The place is so picturesque it feels like there should be background music, and I should be dancing down the cobblestone streets, singing a Walt Disney tune as little blue birds fly, chirping happily, around my head.
We find our Airbnb which is just a few steps from the town square, or in this case, the town “round.” The house where we are staying is more than three hundred years old. We continue to use the Google Translate to talk with our hostess, who demonstrates the intricacies of using her kitchen and shows us the rest of the house. We mention to her that her house is older than our country. She seems unimpressed.
Of course, the place has been modernized with plumbing and electricity, but I’m thinking the thick stone walls have had to make this a miserable place to live in earlier times. The living room is practically overwhelmed with a giant fireplace. I wonder how hard it must have been to live here three-hundred years ago, trying to heat and cook with only this fireplace. The stone walls would have been chilly and damp in the winter and probably permanently smudged with soot.
She’s very friendly, and we’re grateful for the milk, eggs, butter, and the cake she baked us.

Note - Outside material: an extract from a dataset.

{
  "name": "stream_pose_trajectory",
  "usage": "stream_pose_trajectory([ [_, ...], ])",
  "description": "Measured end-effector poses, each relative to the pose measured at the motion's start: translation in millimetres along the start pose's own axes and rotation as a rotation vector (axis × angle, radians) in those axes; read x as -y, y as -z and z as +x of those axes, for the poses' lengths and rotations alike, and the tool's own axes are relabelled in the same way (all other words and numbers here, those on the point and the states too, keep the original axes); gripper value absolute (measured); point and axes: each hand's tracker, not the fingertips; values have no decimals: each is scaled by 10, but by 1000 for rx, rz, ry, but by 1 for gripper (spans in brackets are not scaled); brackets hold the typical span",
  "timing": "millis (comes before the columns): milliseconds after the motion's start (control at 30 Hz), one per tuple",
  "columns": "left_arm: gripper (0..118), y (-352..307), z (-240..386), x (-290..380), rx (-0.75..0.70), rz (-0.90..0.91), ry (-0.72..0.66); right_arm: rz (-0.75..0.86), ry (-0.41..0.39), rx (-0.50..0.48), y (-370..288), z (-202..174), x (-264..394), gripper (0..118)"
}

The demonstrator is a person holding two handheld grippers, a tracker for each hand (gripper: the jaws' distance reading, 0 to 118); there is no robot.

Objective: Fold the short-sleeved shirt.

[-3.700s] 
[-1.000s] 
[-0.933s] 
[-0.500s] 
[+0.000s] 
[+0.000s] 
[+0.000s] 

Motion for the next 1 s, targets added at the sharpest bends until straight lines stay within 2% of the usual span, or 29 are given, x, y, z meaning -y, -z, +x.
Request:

I keep waiting for the rudeness and contempt for Americans to show itself, but we never see any of that. I’m wondering if it might be the difference between the rural areas of France, grateful for American dollars, and Paris, where I imagine many people have grown weary of tourists.
The decorating theme in this house involves an interesting collection of puppets which she’s placed in various nooks and crannies, some of which I find a little startling.
If I could choose one place to live in Europe, this town would be it. I wonder what it would be like to live here and just write and write. I’m certain it would inspire all sorts of wonderful stories. So, just out of sheer curiosity (my kids would not be happy if I moved my baby-sitting self all the way to France) I start to look up prices of houses for sale within the town.
But I get distracted by a nearby castle I see on the realtor’s site. It’s beautiful and has lots and lots of turrets which everyone knows a castle should have. The price is listed for one and a half million dollars. Although that’s way out of my price range, it strikes me as surprisingly cheap considering how this listing is, you know, a castle! It also has thirteen bedrooms and NO bathrooms. I ponder the practicalities of that for a while.